The U.S. Securities and Exchange Commission, which has taken a tough line toward cryptocurrency projects under Chairman Gary Gensler, is probing NFT creators and marketplaces for regulatory violations, according to a Bloomberg report that cites anonymous sources familiar with the investigation.

Per the report, the probe is looking into whether NFTs "are being utilized to raise money like traditional securities." The SEC has reportedly sent subpoenas related to the investigation and is particularly interested in information about fractional NFTs, which allow multiple people to hold (and trade) a share of an asset.

Securities are tradable financial instruments, such as company shares, bonds in a government or business, and derivatives based on another asset.

The SEC has traditionally not considered Bitcoin to be a security because it's often used as currency. Ethereum has gotten a pass because the project has ostensibly decentralized to the point where no single group controls its success. But the agency has been more suspicious of other crypto assets, and is embroiled in a months-long lawsuit with Ripple Labs tied to the creation and distribution of XRP, the sixth largest crypto asset by market cap, which it views as an unregistered security.


The federal agency has gone hardest after initial coin offerings, or ICOs, a popular way for cryptocurrency startups to bootstrap their projects back in 2017 and 2018. The basic idea was that projects would sell tokens that would provide some sort of future utility on their network; the largest ICOs, Telegram and EOS, raised billions in Bitcoin and Ethereum via this method. Both companies faced enforcement action from the SEC, with Telegram ultimately forced to abandon its crypto ambitions altogether.

If the reporting is accurate, the SEC is concerned that cryptocurrency projects are merely finding new variations of unregistered securities—this time with non-fungible tokens. NFTs are blockchain-based tokens that denote the right to sell or trade an accompanying asset such as a digital collectible or artwork.

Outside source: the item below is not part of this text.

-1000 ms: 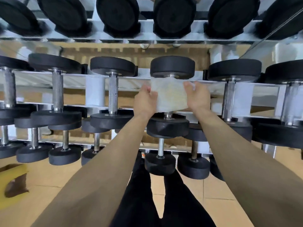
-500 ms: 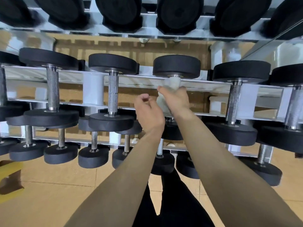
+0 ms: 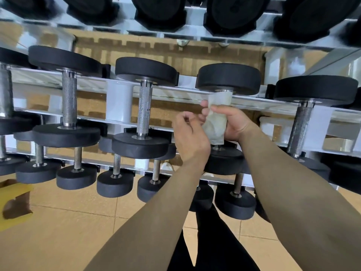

Though an investigation won't necessarily lead to an enforcement action, today's news isn't exactly coming out of left field. Hester Peirce, known as "Crypto Mom" for her friendly posture to the industry, said in March 2021 that NFTs might "raise the same kinds of questions that ICOs have raised." She went on to warn investors that fractionalized NFTs could be considered unregistered securities.

Industry players have also been aware of the risk. In the run up to its NFT marketplace launch last year, crypto exchange FTX US made clear it wouldn't list NFTs that pay royalties to their holders on secondary markets lest the assets be considered unregistered securities.


Over the last year, NFTs have become a major sub-sector of the crypto economy. The top Ethereum marketplace, OpenSea, has registered over $3.6 billion in trading volume in the past month, per DappRadar. In January, that figure reached a record $5 billion in a single month. The popularity of NFTs has attracted similar markets to emerge on Ethereum competitors such as Solana and Binance Smart Chain.